Saturday, January 12, 2013
What I'm Learning in Adoption Classes
Six times I have carried a child. Twice my baby was swept away in darkness and in mystery, never to be seen or known here. Four times sons have emerged from my body and were wrapped in our love embrace and we've yet to let them go from it. Every need we attended to, every whim we have carefully considered since their arrivals. We are attached to them and them to us.... it's all pretty solid by now.
Some days ago we were in a class for prospective adoptive and foster parents and our teacher put it like this; took the poetic, wondrous beauty of this thing and just scribbled it out on a dry erase board. She wrote: How Attachment Develops. And all the lovely, poured out, gushing love was explained like this:
She tells us all that from our birth, this cycle begins and continues on throughout childhood. Baby knows to cry out when it is hungry or uncomfortable, and when things are right, a loving parent responds and this attachment bond grows and grows. But, when these cries go chronically unmet, critical developments are missed, a child spends most of it's time in a state of tension and life can go awry in terrible ways that can follow a child through life. Imagine all the children in our world that are suffering; untrusting, unloved, unattached because of parents or caregivers unwilling or unable to meet their needs. They languish in a state of tension our teacher said.
I imagine that when we were babies way back when, we got it all right. We cried and were fed. We cried and were changed, and we bonded to our parents as it should be. There weren't a myriad of needs surfacing in our lives, and those that arose were quickly met again and again and again. I can think of only a few: I'm hungry, I'm in pain, I'm scared, I'm wet, or I'm uncomfortable in some way. But, imagine the plethora of needs we have as a "re-born" child....now called a Christian-- and God getting rightful place as our Dad...our "main caregiver".

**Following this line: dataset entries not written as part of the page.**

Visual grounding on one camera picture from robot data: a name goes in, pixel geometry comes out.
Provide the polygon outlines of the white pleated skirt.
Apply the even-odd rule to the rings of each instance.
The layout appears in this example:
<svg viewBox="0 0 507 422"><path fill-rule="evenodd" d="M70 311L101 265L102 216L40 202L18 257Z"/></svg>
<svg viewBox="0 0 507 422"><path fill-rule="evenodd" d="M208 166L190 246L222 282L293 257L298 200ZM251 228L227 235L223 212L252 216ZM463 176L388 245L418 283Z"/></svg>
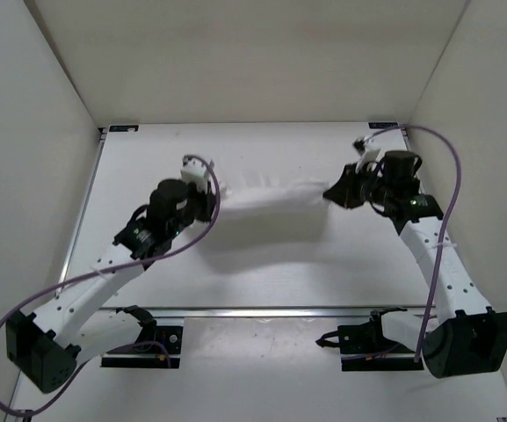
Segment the white pleated skirt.
<svg viewBox="0 0 507 422"><path fill-rule="evenodd" d="M241 179L221 185L221 209L217 228L247 223L321 222L330 205L323 194L330 188L326 179L284 178L245 172Z"/></svg>

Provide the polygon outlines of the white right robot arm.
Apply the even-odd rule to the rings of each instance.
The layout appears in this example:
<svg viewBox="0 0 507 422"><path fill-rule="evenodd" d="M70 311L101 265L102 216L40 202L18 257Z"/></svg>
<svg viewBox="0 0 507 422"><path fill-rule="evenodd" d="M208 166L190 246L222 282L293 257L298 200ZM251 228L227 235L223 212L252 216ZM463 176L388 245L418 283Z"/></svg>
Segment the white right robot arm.
<svg viewBox="0 0 507 422"><path fill-rule="evenodd" d="M353 356L404 348L436 378L496 372L507 352L507 312L479 292L446 233L449 213L421 190L419 155L390 150L374 162L365 153L347 164L323 198L344 209L369 204L389 219L429 286L423 316L401 308L374 311L360 326L340 326L336 345Z"/></svg>

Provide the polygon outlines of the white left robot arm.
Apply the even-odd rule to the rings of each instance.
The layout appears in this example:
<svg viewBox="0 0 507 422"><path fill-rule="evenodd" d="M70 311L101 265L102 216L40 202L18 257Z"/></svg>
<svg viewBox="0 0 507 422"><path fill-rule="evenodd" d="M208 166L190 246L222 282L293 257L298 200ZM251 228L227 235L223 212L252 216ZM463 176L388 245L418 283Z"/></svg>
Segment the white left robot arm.
<svg viewBox="0 0 507 422"><path fill-rule="evenodd" d="M137 350L151 347L156 322L146 310L130 305L109 317L99 317L98 310L156 261L175 256L173 241L187 227L203 222L211 229L220 204L220 184L214 177L161 181L87 276L76 277L31 313L16 309L4 319L10 361L47 394L100 354L127 345Z"/></svg>

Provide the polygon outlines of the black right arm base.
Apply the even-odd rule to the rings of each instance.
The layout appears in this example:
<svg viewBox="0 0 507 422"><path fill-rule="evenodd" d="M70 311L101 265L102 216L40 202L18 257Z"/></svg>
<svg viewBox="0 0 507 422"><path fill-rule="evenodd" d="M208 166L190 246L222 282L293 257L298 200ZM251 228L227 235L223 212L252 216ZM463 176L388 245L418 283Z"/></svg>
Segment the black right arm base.
<svg viewBox="0 0 507 422"><path fill-rule="evenodd" d="M385 317L416 325L409 333L418 333L421 320L405 308L376 309L363 324L340 324L335 331L324 333L315 343L321 348L337 349L343 372L409 372L421 371L424 364L414 361L414 352L403 343L386 338Z"/></svg>

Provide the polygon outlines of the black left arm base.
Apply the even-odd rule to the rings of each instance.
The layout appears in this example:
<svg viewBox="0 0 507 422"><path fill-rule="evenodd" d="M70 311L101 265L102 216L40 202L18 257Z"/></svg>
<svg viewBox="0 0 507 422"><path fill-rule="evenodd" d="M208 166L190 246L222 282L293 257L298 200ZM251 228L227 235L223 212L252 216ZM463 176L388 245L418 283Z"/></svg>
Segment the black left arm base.
<svg viewBox="0 0 507 422"><path fill-rule="evenodd" d="M127 346L106 353L101 367L126 369L178 369L184 334L181 318L160 318L136 305L117 308L116 314L137 321L140 332Z"/></svg>

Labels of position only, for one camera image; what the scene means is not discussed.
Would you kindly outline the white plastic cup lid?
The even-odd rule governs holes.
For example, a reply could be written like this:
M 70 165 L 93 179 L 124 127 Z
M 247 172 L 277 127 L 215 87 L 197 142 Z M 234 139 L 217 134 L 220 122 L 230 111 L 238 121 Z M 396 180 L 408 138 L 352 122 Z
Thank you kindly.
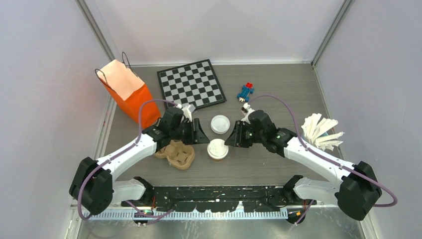
M 211 119 L 211 129 L 214 133 L 225 134 L 230 129 L 230 121 L 224 115 L 216 115 Z

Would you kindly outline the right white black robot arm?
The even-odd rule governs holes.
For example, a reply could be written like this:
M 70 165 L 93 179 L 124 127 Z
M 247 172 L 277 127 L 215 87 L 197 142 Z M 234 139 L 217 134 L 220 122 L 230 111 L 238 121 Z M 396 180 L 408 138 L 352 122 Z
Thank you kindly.
M 245 117 L 235 123 L 234 130 L 225 140 L 227 146 L 249 148 L 255 143 L 269 152 L 298 162 L 316 172 L 324 181 L 294 175 L 284 186 L 284 198 L 290 204 L 301 200 L 316 200 L 338 206 L 347 216 L 361 221 L 382 195 L 379 186 L 348 171 L 376 181 L 372 167 L 336 158 L 311 146 L 287 128 L 276 127 L 262 110 L 245 111 Z

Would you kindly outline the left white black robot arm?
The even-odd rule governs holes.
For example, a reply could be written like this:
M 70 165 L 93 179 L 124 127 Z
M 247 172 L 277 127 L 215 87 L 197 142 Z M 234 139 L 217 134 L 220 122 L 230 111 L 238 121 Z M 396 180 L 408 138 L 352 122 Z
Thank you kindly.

Now the needs are diverse: I'm scared, I'm worried about 100 things a day, I'm insecure, I'm penniless, I'm jealous, depressed, downcast, I'm angry, confused, bored, overwhelmed, tempted, tried, unemployed, sick, bogged down, dying, I'm failing, without vision, without hope, I'm not enough, I'm sidetracked, bitter, I'm lonely, and drowning. Oh so many opportunities to circle the cycle of attachment and bond with our God if we will only do like we once did........ let our tension drive us to that old familiar cry-- and do it loudly if necessary. And don't just cry, but be sure and aim your childlike wail straight at your Father...your dear Abba and let Him relieve the tension, meet the need and ease your weary mind into the place of relaxation and peace where you belong. That's where we all belong, you know?
I have a lot of bonding to do and loads of opportunity to do it in. And my Dad deserves my trust.
6 Do not be anxious about anything, but in every situation, by prayer and petition, with thanksgiving, present your requests to God.7 And the peace of God, which transcends all understanding, will guard your hearts and your minds in Christ Jesus.
What an awesome invitation, right?!... To be "attached" to God....oh yes....may the cycle continue in all of us.